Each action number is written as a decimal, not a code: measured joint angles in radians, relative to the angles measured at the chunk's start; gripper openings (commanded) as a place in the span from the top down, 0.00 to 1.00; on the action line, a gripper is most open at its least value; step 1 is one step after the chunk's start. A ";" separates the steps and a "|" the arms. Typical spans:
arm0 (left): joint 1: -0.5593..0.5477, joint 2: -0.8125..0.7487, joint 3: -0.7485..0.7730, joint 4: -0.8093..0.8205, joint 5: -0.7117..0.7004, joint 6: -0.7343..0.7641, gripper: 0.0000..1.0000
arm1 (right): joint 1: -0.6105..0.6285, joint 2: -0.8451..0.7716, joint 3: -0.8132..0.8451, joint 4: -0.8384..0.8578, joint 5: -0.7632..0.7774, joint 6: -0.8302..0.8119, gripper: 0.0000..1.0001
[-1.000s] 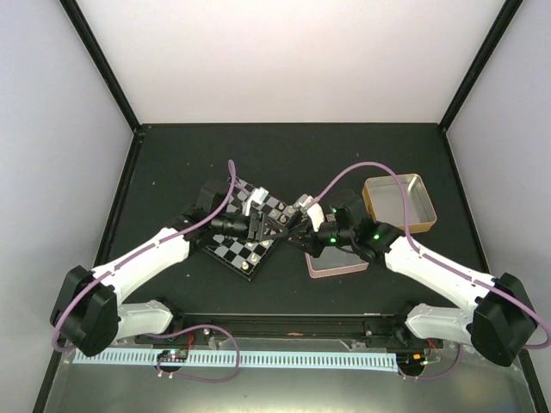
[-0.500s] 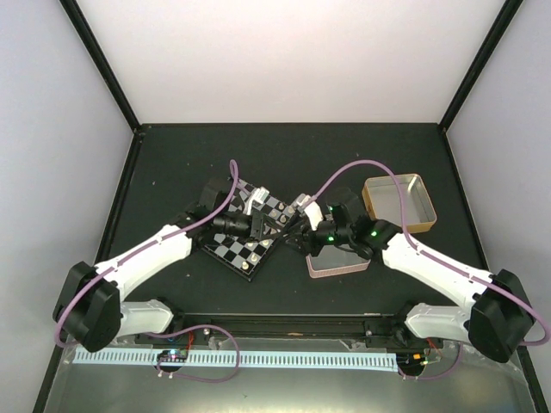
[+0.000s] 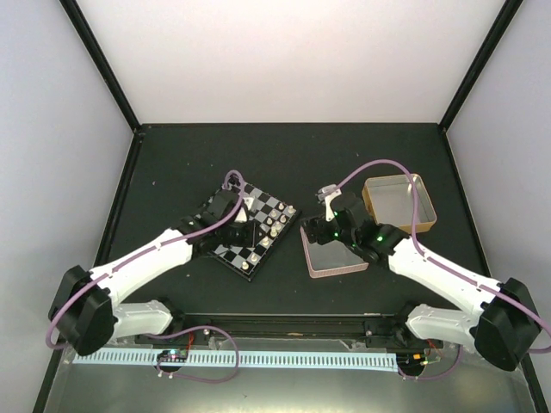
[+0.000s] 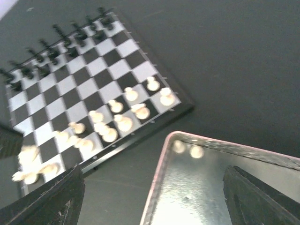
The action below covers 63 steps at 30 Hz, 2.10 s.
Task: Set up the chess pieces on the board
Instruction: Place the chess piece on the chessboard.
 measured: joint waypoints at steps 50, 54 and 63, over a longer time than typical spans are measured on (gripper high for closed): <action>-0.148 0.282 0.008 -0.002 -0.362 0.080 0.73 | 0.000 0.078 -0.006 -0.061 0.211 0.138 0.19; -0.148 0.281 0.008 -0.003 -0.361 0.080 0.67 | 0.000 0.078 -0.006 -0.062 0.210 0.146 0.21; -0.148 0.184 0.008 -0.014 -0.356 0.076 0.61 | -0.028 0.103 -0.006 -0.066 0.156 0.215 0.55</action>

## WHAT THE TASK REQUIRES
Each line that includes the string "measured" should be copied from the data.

## RESPONSE FOR THIS EXERCISE
Each action number is written as a decimal, not a code: measured joint angles in radians, relative to the angles measured at the chunk's start; gripper openings (commanded) as a place in the span from the top down, 0.00 to 1.00; on the action line, a gripper is most open at its least value; step 1 is one step after the chunk's start. A ";" separates the steps and a "|" the arms. Typical spans:
 measured: joint waypoints at steps 50, 54 and 63, over a longer time than typical spans are measured on (gripper high for closed): <action>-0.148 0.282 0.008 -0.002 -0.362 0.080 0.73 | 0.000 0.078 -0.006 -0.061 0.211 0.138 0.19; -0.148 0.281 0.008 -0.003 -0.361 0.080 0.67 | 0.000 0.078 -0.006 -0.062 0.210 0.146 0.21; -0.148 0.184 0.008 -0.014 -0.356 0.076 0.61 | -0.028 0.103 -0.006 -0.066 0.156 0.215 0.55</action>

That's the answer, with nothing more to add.